HOUSTON - Looking forward to a two-week vacation this month from the war in Iraq, Texas Army National Guardsman Glenn Barrow could have come up with a more relaxing activity than running a marathon.
"It's a crazy thing to do, but I am determined to do it," said the 44-year-old helicopter mechanic stationed in Balad, Iraq.
Barrow plans to run in the Chevron Houston Marathon on Sunday, his first full marathon. His furlough will mark the first trip to Texas for Barrow since July. Before Barrow's military duty took him away he was a police officer in San Antonio, most recently assigned to the downtown bike patrol.
"The people I work with know why I am running and think there are better things to do than go run for two or three hours at a time," Barrow said in e-mails from Iraq. "But they are very supportive and encourage me to keep going.
"This is not about me. It is about all the men and women serving our great nation and dying for our great nation and for the values we believe in. I am running for them, because they have perished or were wounded and cannot run."
Barrow's previous long runs have been in half-marathons and marathon relays with friends. The idea to run the full marathon "makes no sense," he adds parenthetically, but came to him in October after a 10-mile run was staged at his base. Work prevented him from participating, but it prompted him to start training.
"While I was out running that day, a Marine helicopter flew over the base headed to the hospital," he said. "I thought someone must be seriously hurt. I thought after a short prayer for their safety: Hey, I can run for them - 'them' being all those men and women who never came home and who came home unable to run."
Barrow, who also has served in the Air Force, said his run isn't a publicity stunt and acknowledged he was hesitant to even speak about it to a reporter.
"If you can make this about them, then I have done my job," he said.
Barrow expects to leave Iraq on Thursday and be in Houston by Saturday, the day before the marathon, to be among the 15,000 participants. His wife, Cheryl, will be there to cheer him on.
"I don't know if he'll be able to catch up on the jet lag," Cheryl Barrow said.
The timing of his return home also means they'll be together to celebrate their first wedding anniversary.
"That was the reason I chose January to come home and the marathon fell in perfect timing," he said.
"He is one of the most unselfish people," his wife said, also noting that her husband had shared his plans with only a few people. "He doesn't want too much attention drawn to him."
The couple regularly chats by webcam.
"He just said he would like to do it," she said. "I support him 100 percent.
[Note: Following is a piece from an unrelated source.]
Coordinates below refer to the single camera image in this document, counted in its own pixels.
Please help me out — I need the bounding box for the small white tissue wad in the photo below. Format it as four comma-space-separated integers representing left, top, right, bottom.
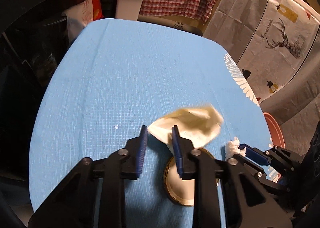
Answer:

I've actually run a couple myself and I was all for it."
Before shipping out to Iraq, Barrow trained for six months at Fort Hood. He hopes to be finished with his tour in August and return to San Antonio, where his wife said he's nearly been killed twice while on duty as a police officer.
In one incident a year ago in October, a drunken driver ran over his bicycle.
"He happened to not be on it," Cheryl Barrow wife said.
Then in the same month, another drunken driver tried to run over Barrow while he was directing traffic.
"Actually I think he's safer over there than he is on the police force here," she said laughing.